INSTRUCTIONS TO FOLLOW =>
Each line from the opening of the records that follow to the line with "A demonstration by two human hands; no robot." needs to be written out exactly. Add nothing.

MATERIAL FOR THIS TASK =>
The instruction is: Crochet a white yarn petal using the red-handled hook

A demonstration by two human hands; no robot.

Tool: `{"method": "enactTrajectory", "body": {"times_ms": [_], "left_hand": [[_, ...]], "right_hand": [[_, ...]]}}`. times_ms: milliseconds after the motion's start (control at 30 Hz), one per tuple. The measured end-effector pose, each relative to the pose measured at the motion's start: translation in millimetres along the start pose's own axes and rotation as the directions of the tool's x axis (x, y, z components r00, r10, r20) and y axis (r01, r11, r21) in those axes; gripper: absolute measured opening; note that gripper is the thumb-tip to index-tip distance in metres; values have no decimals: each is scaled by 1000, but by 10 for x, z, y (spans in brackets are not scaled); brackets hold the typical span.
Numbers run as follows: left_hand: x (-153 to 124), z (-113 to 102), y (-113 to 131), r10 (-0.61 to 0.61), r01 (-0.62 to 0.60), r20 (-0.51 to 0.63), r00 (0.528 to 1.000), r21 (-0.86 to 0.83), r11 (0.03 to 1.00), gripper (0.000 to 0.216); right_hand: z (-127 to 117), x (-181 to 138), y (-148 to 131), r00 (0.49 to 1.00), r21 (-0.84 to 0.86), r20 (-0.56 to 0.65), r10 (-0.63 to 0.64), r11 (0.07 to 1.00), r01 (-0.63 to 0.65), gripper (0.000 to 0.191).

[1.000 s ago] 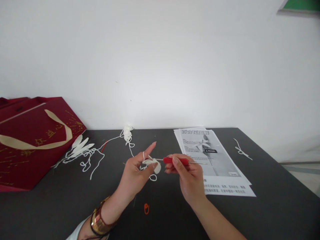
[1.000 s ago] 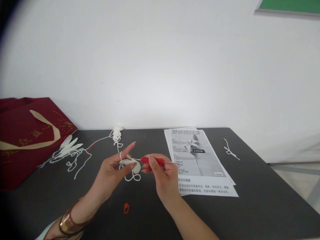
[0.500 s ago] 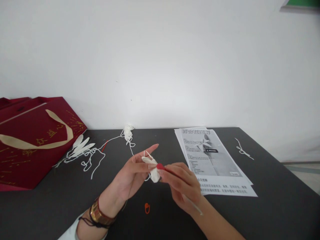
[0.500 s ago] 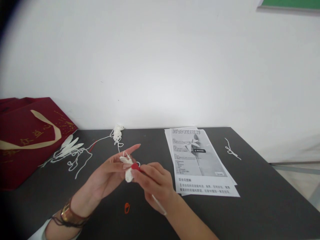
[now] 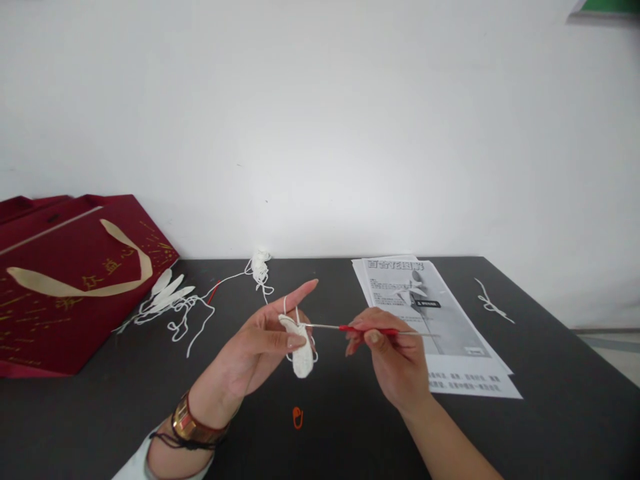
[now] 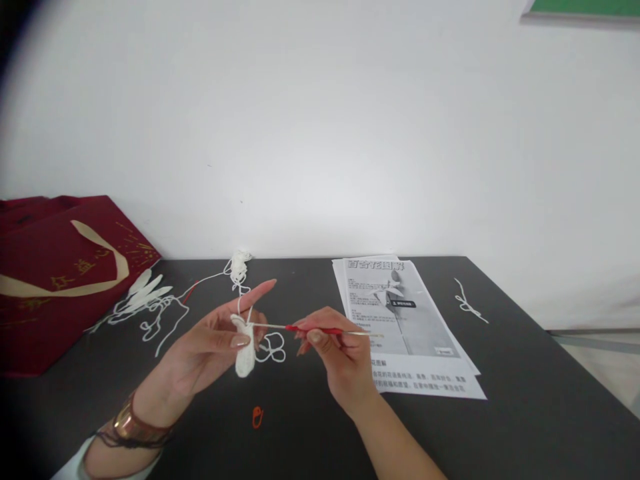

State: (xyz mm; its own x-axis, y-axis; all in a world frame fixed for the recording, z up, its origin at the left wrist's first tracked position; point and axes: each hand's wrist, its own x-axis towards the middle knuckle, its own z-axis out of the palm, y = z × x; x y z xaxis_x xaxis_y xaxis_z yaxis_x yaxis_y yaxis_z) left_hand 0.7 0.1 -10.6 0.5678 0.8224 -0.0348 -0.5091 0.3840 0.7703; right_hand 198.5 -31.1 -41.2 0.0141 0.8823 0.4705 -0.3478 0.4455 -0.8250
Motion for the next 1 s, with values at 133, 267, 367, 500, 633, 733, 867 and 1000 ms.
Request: {"method": "enactTrajectory", "body": {"times_ms": [133, 267, 367, 500, 633, 733, 867, 1000], "left_hand": [[-26, -14, 18, -22, 22, 16, 1000, 9, 1000, 73], [-32, -20, 30, -57, 58, 32, 998, -11, 998, 73], [-40, -15, 39, -97, 98, 37, 995, -38, 994, 73], [-53, -28, 45, -157, 161, 62, 986, -62, 985, 74], [-52, -66, 48, -176, 180, 71, 982, -53, 982, 74], [-56, -78, 48, -187, 188, 78, 979, -16, 982, 72], [-81, -39, 51, -120, 109, 79, 990, 124, 986, 60], [-89, 34, 44, 17, -32, 43, 999, 369, 929, 51]], "right_hand": [[-37, 3, -34, 1000, 16, 15, 4, 1000, -4, 12], [-65, 16, -57, 999, 25, 35, 2, 1000, -3, 12], [-78, 34, -73, 999, 27, 51, 9, 1000, -10, 12], [-86, 49, -97, 998, 30, 62, 11, 999, -13, 11], [-93, 57, -122, 997, 54, 74, -1, 999, -3, 10], [-90, 67, -138, 997, 110, 77, 28, 993, -36, 10], [-55, 83, -121, 981, 257, -2, 195, 948, -188, 11], [6, 93, -33, 888, 447, -56, 456, 807, -386, 15]]}}
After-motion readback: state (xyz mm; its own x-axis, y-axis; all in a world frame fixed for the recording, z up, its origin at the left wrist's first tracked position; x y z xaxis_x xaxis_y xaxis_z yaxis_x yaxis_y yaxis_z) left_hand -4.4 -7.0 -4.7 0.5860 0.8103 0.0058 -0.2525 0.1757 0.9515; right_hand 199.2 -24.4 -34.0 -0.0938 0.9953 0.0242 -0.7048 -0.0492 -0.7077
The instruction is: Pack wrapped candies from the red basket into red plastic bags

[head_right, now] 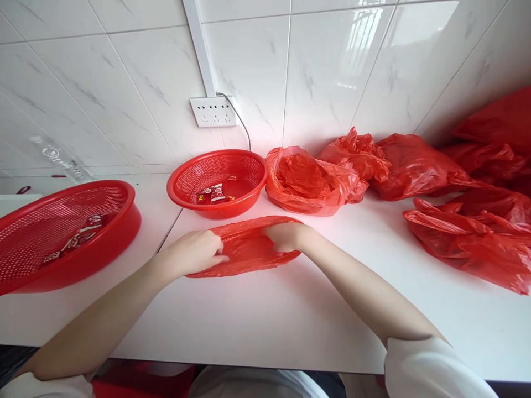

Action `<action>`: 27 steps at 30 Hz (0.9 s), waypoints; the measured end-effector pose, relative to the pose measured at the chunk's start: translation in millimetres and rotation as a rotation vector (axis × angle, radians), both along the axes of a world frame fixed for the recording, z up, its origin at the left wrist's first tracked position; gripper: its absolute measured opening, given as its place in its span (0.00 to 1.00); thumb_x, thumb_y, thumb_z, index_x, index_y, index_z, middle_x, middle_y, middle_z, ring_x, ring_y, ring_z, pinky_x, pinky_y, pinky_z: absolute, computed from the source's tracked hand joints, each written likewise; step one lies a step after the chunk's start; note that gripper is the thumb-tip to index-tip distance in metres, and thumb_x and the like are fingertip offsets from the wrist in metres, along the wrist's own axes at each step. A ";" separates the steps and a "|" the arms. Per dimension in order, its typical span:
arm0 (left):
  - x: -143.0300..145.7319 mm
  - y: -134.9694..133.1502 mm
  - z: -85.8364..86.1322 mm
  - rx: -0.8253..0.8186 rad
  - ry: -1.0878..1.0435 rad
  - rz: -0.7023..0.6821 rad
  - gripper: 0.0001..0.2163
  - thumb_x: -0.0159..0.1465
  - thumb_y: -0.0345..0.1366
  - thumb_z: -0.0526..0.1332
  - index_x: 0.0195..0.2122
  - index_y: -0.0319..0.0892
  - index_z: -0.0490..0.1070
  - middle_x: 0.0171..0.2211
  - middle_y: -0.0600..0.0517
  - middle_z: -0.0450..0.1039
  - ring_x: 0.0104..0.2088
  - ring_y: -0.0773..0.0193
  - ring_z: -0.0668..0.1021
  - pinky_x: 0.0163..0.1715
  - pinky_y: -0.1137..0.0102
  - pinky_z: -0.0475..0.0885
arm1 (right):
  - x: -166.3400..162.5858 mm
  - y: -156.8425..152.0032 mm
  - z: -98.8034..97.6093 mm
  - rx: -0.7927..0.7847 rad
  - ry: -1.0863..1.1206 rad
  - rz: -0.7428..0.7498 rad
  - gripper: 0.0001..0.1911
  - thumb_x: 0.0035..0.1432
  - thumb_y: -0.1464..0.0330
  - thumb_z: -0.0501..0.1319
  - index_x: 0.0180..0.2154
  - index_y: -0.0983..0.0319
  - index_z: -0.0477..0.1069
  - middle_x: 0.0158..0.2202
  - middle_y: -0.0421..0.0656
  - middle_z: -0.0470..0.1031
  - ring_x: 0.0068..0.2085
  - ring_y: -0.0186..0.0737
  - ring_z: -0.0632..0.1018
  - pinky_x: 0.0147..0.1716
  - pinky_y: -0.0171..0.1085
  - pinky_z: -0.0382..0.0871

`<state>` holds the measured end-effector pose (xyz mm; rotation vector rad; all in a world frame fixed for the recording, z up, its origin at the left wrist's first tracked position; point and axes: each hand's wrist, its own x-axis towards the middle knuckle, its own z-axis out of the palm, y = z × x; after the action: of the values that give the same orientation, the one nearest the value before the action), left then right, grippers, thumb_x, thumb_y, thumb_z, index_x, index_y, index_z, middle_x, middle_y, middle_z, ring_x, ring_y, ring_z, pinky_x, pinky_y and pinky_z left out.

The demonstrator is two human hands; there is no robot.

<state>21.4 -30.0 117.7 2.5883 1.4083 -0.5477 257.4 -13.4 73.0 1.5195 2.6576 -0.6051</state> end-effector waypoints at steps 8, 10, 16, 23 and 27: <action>-2.2 8.3 -33.0 0.228 -0.150 -0.234 0.19 0.60 0.34 0.62 0.53 0.40 0.67 0.51 0.43 0.69 0.45 0.54 0.77 0.38 0.67 0.71 | -24.1 -3.3 2.3 0.088 0.130 0.128 0.15 0.59 0.63 0.59 0.46 0.63 0.71 0.43 0.49 0.77 0.42 0.45 0.77 0.41 0.38 0.68; -6.8 13.7 -46.0 0.174 -0.164 -0.188 0.22 0.63 0.33 0.57 0.60 0.39 0.61 0.58 0.40 0.65 0.51 0.53 0.75 0.42 0.66 0.72 | -24.8 -3.7 -11.8 0.053 0.006 0.005 0.27 0.57 0.58 0.61 0.53 0.67 0.67 0.41 0.52 0.77 0.39 0.48 0.78 0.37 0.39 0.68; -14.3 23.7 -67.2 0.132 -0.150 -0.072 0.25 0.68 0.38 0.50 0.64 0.32 0.55 0.63 0.32 0.59 0.60 0.46 0.67 0.56 0.57 0.63 | -15.4 -11.8 -40.4 -0.090 -0.014 0.074 0.42 0.60 0.53 0.57 0.69 0.58 0.43 0.61 0.55 0.64 0.48 0.49 0.77 0.43 0.40 0.70; -21.7 27.0 -54.6 0.100 -0.140 -0.007 0.30 0.64 0.54 0.53 0.57 0.33 0.67 0.54 0.34 0.71 0.55 0.43 0.72 0.53 0.54 0.64 | 6.2 -15.1 -17.3 -0.131 0.205 0.341 0.22 0.62 0.65 0.57 0.58 0.55 0.68 0.58 0.43 0.70 0.57 0.43 0.72 0.53 0.40 0.66; -17.0 26.1 -56.5 0.179 -0.275 -0.144 0.21 0.70 0.44 0.47 0.53 0.38 0.70 0.53 0.40 0.71 0.54 0.51 0.73 0.53 0.59 0.65 | -1.2 -14.9 -9.2 0.060 0.363 0.272 0.15 0.66 0.69 0.51 0.48 0.60 0.74 0.46 0.44 0.78 0.44 0.38 0.78 0.47 0.37 0.69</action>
<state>4.4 -3.8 61.2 2.7871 1.2388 -0.0762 256.2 -28.3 63.8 1.1153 3.1005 -0.8571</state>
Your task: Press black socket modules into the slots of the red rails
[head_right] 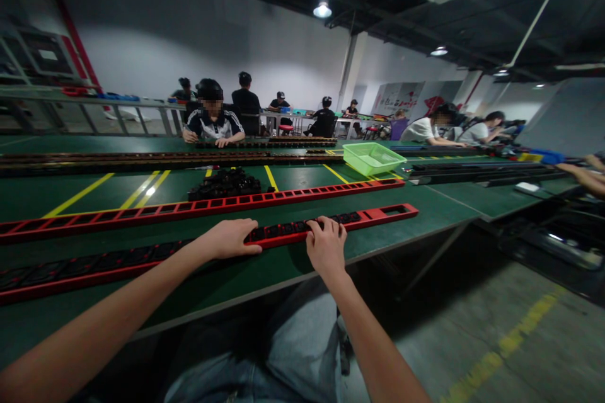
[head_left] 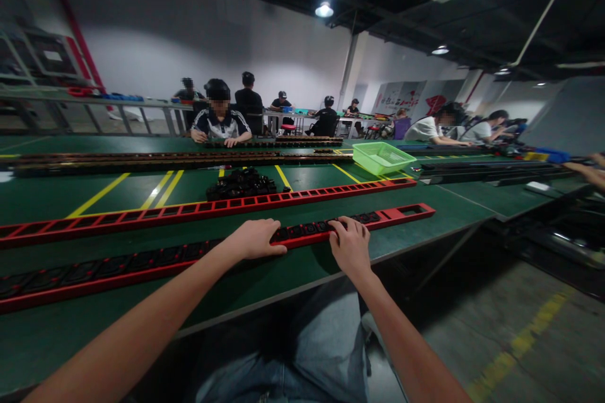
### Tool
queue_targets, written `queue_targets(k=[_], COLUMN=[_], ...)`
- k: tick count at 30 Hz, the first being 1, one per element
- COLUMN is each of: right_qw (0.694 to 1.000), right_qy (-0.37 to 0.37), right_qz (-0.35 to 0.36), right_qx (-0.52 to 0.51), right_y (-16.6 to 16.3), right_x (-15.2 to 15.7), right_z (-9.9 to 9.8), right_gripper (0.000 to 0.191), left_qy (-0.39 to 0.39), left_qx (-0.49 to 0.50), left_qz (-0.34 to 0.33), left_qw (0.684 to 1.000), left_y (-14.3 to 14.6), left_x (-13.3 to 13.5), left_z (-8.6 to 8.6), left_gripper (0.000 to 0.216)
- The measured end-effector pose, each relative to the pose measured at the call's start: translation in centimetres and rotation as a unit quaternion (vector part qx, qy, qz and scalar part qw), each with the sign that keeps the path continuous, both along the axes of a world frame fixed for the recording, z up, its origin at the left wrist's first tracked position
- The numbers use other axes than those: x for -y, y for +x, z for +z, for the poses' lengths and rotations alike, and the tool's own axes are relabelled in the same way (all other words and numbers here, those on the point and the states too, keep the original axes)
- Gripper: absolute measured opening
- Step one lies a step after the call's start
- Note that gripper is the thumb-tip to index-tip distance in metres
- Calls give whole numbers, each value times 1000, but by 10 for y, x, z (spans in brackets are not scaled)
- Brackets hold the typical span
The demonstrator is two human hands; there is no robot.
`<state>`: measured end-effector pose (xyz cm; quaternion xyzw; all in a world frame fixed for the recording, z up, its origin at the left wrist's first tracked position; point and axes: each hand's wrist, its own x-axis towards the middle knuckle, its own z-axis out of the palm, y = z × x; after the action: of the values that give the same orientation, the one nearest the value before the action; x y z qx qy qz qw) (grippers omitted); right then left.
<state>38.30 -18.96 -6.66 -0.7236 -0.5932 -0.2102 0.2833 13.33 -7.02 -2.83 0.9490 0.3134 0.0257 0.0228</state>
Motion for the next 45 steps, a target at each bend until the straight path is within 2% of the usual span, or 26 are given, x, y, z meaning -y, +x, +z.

ANSWER FOR THE TASK =>
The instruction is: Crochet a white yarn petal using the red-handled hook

A demonstration by two human hands; no robot.

No additional output will be produced.